Dried blood spots have previously been used as an alternative sample type to plasma for HIV-1 ribonucleic acid quantification in Zimbabwe [14-16]. However, DBS specimens have not yet been assessed for genotype resistance testing using the PANDAA assay. Therefore, optimizing the PANDAA assay for DBS samples would address one of the real problems that remote areas in RLS face day-to-day.
To fully address these real-world setting challenges, an ideal HIV genotype resistance assay for use in RLS should be designed to integrate VL and genotype resistance testing into point-of-care (POC) PMAs, in which the VL is measured first and drug resistance testing is triggered automatically in individuals with viral failure, as per the 2017 WHO HIV resistance network report [8]. The assay should be rapid, simple, affordable, inexpensive and with easy-to-interpret results. In line with this, a promising and commendable POC HIV genotype resistance assay has recently been developed and validated [17]. The OLA-Simple method is a lateral flow detection system, designed to be read manually, with in-house software which provides guidance for inexperienced users [17]. Such novel technologies could reduce costs, encourage decentralization and represent a potentially important step forward for HIV genotyping in remote areas.
However, there are concerns which arise with the implementation of these PMA or POC HIV genotyping assays, which target NNRTI DRMs. These concerns include the minimal role that they may play in the context of the HIV integrase inhibitor dolutegravir (DTG) as many RLS, including Zimbabwe, are transitioning to a dolutegravir-based treatment regimen, as per the recent WHO guidelines [18]. Consequently, these assays could have become less relevant in the context of DTG, which has a high genetic barrier to resistance [19]. However, it is crucial in the future for these PMAs to include primers targeting the integrase region so as to assess virologic failure on a DTG-based regimen, especially in RLS where VL monitoring is limited.
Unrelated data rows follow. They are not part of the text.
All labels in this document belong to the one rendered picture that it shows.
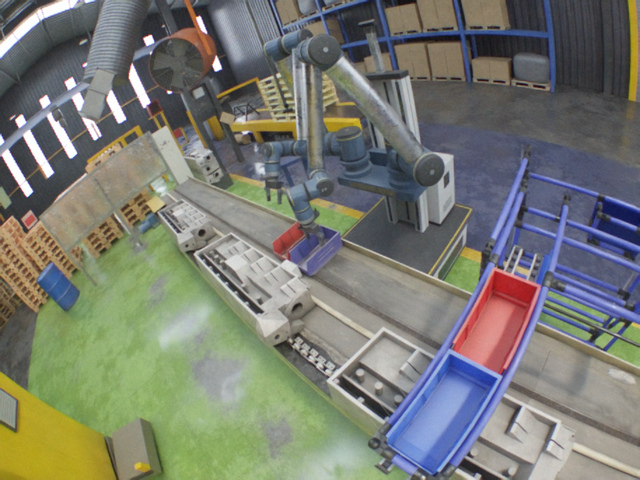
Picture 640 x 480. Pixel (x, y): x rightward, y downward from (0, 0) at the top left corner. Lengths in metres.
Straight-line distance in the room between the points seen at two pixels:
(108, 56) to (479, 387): 6.89
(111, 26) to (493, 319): 7.07
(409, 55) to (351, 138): 8.50
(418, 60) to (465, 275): 8.50
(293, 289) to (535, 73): 8.63
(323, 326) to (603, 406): 1.57
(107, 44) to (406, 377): 6.86
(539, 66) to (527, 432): 8.70
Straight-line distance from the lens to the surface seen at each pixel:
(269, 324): 1.48
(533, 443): 1.24
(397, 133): 1.51
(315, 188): 1.55
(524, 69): 9.21
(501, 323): 1.00
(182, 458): 2.77
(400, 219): 2.78
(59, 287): 6.48
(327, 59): 1.31
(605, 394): 1.64
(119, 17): 6.97
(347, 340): 1.55
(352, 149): 2.11
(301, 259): 2.00
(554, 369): 1.55
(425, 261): 2.36
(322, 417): 2.23
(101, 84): 6.34
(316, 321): 1.67
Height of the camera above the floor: 2.07
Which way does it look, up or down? 38 degrees down
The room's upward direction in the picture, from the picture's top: 22 degrees counter-clockwise
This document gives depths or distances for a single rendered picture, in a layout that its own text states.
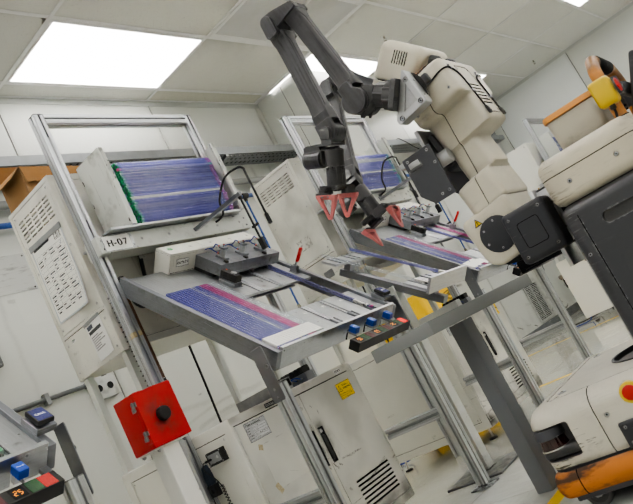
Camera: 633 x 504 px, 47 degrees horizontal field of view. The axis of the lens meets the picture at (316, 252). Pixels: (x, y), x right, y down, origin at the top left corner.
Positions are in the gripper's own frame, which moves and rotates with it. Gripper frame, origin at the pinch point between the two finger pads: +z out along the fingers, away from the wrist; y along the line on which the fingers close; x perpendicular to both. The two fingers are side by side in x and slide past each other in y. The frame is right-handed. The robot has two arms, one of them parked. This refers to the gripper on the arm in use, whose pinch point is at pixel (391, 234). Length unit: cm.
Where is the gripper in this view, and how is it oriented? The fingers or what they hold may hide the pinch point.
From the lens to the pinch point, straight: 238.7
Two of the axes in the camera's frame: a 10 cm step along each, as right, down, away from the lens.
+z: 5.3, 7.8, -3.3
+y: -6.4, 6.2, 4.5
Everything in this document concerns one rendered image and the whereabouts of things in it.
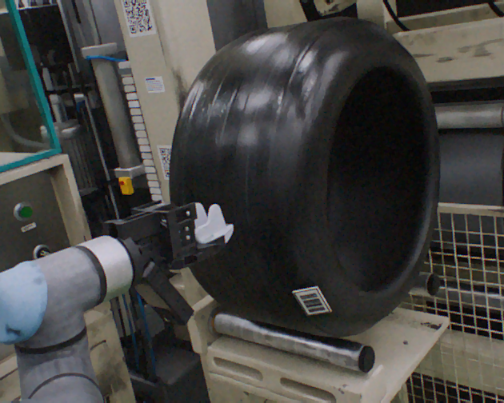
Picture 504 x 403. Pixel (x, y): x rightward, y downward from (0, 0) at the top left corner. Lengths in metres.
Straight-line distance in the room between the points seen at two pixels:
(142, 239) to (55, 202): 0.62
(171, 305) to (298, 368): 0.39
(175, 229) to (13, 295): 0.22
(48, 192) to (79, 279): 0.68
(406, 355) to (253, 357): 0.30
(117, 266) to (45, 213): 0.65
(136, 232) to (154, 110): 0.52
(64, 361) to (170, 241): 0.19
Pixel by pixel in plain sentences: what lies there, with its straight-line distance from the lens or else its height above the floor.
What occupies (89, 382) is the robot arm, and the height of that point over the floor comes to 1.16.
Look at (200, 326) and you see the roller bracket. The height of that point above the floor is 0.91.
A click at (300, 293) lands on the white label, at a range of 0.92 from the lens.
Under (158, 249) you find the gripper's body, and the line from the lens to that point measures 0.80.
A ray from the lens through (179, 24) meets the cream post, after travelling 1.20.
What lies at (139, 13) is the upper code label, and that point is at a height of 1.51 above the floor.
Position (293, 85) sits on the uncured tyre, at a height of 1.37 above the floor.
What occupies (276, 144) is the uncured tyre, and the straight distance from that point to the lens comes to 0.86.
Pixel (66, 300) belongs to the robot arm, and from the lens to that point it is 0.70.
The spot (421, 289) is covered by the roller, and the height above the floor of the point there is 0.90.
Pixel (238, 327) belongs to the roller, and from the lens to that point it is 1.20.
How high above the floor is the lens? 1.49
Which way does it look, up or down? 18 degrees down
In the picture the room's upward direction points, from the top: 11 degrees counter-clockwise
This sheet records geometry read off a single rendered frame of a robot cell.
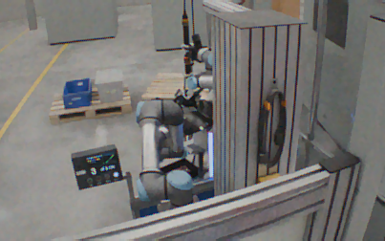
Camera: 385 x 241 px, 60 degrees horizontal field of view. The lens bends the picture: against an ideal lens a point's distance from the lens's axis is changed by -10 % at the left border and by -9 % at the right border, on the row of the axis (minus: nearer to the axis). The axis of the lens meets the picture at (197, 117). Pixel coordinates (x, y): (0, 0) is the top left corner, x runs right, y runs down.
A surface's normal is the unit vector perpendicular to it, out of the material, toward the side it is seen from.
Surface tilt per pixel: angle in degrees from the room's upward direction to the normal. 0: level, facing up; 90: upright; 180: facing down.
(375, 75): 90
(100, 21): 90
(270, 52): 90
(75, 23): 90
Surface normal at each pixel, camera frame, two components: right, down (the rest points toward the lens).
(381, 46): -0.93, 0.20
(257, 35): 0.33, 0.43
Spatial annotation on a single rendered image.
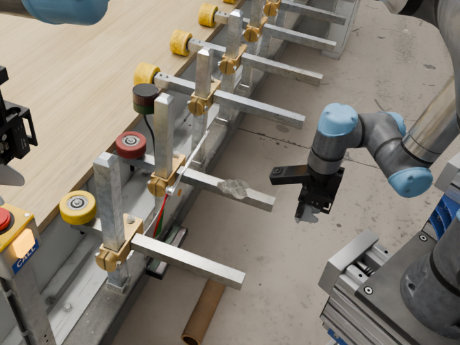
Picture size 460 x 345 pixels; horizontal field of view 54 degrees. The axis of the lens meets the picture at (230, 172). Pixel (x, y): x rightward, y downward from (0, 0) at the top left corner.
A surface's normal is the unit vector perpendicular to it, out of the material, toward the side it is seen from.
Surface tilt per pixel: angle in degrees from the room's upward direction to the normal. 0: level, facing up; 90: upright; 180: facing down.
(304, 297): 0
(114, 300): 0
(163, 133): 90
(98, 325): 0
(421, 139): 75
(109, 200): 90
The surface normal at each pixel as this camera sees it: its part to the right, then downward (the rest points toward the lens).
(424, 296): -0.84, -0.03
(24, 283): 0.93, 0.31
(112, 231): -0.34, 0.62
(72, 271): 0.11, -0.72
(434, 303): -0.69, 0.15
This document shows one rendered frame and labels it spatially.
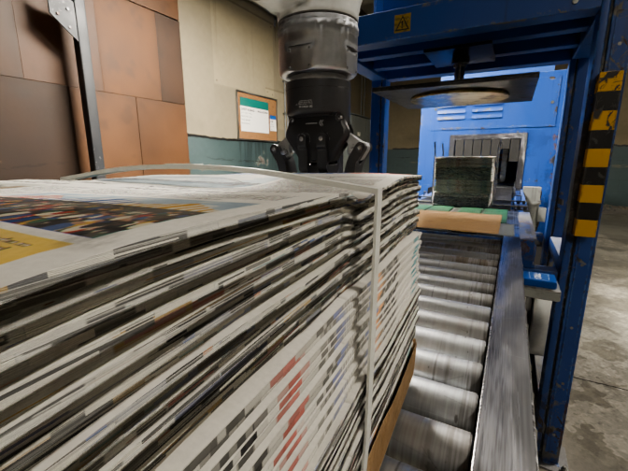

Additionally, based on the recent findings from the ADVANCE study, these PMAs may still remain crucial as the authors raised a concern about the implications of these DRMs for DTG efficacy [20]; they noted the significant contribution pre-treatment NNRTI resistance may have for the efficacy of DTG. These findings call for urgent consideration in the many RLS, with high levels of pre-treatment NNRTI resistance, who are transitioning to DTG-based regimens. Such is the case for Zimbabwe where we have recently demonstrated high levels (29%) of pre-treatment NNRTI resistance among ART-naive adults initiating or re-initiating first-line ART containing DTG [21]. Therefore, more studies are needed to understand the impact of circulating pre-treatment NNRTI resistance on virologic outcomes among people on DTG-based regimens. If the findings from the ADVANCE study are confirmed there will be an urgent need for pre-treatment NNRTI resistance testing, using PMAs, to optimize first-line regimens containing DTG in many RLS.
Conclusion
Point mutation assays, including PANDAA, present opportunities for rapid and simplified HIV genotyping. However, an ideal HIV genotype resistance testing system for use in RLS would be a low-cost POC assay, which uses DBS specimens, so allowing de-centralization of DRM analysis.